Satellite Monitoring of Vegetation Phenology and Fire Fuel Conditions in Hawaiian Drylands

Abstract

Grass-fueled fires accelerate grassland expansion into dry Hawaiian woodlands by destroying native forests and by producing a disturbance regime that favors grass-dominated plant communities. Knowledge of grassland phenology is a key component of ecosystem assessments and fire management in Hawaii, but diverse topographic relief and poor field-sampling capabilities make ground studies impractical. Remote sensing offers the best approach for large-scale, spatially contiguous measurements of dryland vegetation phenology and fire fuel conditions. A 500-m spatial resolution, 8-day temporal resolution Terra Moderate Resolution Imaging Spectroradiometer (MODIS) satellite time series of photosynthetic vegetation (PV), nonphotosynthetic vegetation (NPV), and exposed substrate conditions was developed for the island of Hawaii between 2000 and 2004. The results compared favorably with similar measurements of drylands from higher-resolution aircraft data. The satellite time series was compared with available environmental data on precipitation, fire history, and grazing intensity.
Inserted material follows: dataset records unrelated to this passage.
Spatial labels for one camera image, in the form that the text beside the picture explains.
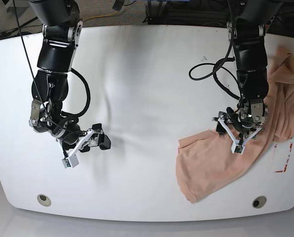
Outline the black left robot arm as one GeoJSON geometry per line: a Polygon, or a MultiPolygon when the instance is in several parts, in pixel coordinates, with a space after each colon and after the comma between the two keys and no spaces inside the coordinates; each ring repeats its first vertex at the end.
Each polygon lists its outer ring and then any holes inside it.
{"type": "Polygon", "coordinates": [[[258,133],[267,120],[264,99],[268,94],[269,85],[264,37],[266,23],[282,4],[279,0],[249,0],[239,15],[232,6],[229,7],[230,21],[227,28],[234,56],[220,59],[216,66],[235,62],[240,95],[237,96],[236,110],[227,108],[219,114],[217,131],[220,134],[227,133],[227,127],[231,125],[241,139],[247,139],[258,133]]]}

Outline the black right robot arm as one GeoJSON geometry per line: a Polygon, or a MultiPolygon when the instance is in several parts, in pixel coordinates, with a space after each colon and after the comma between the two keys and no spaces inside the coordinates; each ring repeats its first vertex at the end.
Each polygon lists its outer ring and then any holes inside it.
{"type": "Polygon", "coordinates": [[[90,88],[85,78],[72,68],[83,20],[74,0],[31,0],[29,4],[43,23],[29,124],[38,133],[49,132],[66,152],[75,148],[87,133],[80,129],[78,122],[90,107],[90,88]],[[86,91],[86,104],[76,114],[62,110],[69,91],[69,72],[82,81],[86,91]]]}

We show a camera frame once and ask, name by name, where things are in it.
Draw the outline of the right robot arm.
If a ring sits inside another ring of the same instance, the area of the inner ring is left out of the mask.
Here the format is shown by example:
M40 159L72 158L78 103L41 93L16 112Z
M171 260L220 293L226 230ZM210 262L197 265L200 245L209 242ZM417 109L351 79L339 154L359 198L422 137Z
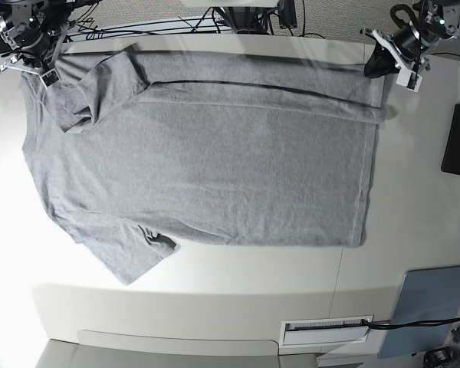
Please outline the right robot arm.
M75 1L5 1L10 10L0 16L0 36L11 48L0 65L39 78L46 88L60 80L55 68L69 30Z

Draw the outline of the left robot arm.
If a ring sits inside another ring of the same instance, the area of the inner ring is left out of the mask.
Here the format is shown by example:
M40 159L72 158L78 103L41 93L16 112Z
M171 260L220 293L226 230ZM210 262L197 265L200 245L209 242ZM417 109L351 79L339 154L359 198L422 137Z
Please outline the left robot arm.
M375 41L364 75L373 79L395 74L399 86L417 92L421 73L430 69L425 53L439 42L460 35L459 7L460 1L417 1L411 6L392 6L389 16L396 32L387 34L375 28L360 31Z

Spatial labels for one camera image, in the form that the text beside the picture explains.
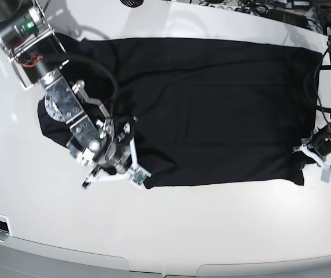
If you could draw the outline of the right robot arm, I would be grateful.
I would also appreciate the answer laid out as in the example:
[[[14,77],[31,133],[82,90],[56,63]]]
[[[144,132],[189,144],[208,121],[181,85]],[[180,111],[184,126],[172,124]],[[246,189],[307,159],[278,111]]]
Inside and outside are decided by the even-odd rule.
[[[142,186],[148,173],[138,163],[134,118],[115,118],[112,105],[106,107],[90,97],[84,81],[71,84],[62,72],[71,61],[96,67],[111,82],[115,100],[119,88],[105,66],[68,54],[37,1],[0,1],[0,47],[22,87],[28,90],[41,85],[47,114],[69,128],[67,148],[71,156],[92,167],[84,187],[110,180],[129,180]]]

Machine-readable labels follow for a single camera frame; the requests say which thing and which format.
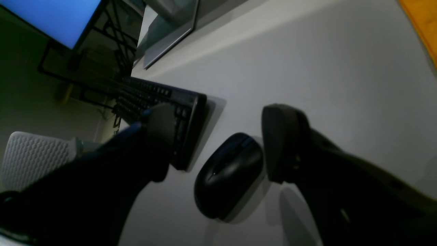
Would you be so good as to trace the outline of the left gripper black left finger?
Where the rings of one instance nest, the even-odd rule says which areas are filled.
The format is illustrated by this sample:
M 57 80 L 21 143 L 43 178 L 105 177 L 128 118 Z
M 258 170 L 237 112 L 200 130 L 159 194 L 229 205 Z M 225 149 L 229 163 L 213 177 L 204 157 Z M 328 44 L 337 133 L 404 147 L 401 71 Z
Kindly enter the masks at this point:
M 117 246 L 138 194 L 165 179 L 173 136 L 136 122 L 25 190 L 2 193 L 1 238 L 20 246 Z

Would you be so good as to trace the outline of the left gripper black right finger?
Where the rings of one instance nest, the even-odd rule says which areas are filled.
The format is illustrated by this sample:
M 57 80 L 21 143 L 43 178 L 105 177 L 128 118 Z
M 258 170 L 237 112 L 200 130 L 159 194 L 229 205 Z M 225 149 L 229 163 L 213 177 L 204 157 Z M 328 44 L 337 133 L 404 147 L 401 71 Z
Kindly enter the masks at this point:
M 436 244 L 436 200 L 341 150 L 303 111 L 265 106 L 261 128 L 268 179 L 298 187 L 325 246 Z

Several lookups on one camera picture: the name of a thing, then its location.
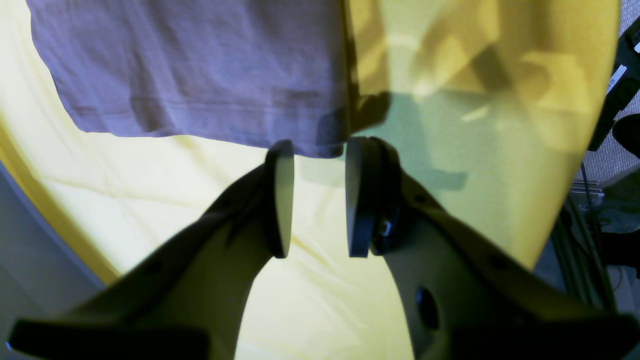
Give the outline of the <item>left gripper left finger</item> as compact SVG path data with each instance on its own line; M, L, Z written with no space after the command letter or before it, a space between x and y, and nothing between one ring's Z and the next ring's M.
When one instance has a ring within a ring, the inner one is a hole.
M294 150L282 140L194 223L85 303L21 318L7 346L41 360L231 360L256 276L291 242Z

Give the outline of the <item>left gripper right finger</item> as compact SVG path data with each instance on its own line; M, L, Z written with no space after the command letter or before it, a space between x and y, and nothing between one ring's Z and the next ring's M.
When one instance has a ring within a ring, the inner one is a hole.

From these analyses, the temporal patterns of PV and its conversion to NPV and finally to bare substrate were observed. An NPV buildup following fire of 7?8 yr was projected, and more heavily grazed lands were found to exhibit reduced NPV cover, most notably during the summer fire season. These results demonstrate the effects that land use and disturbance history have on fire conditions, and they support the concept that grazed lands managed to reduce litter buildup pose a lower risk of fire across ample geographic scales. Time series of satellite observations with modern analysis techniques can be used with environmental data to support a regional fire-monitoring program throughout Hawaii.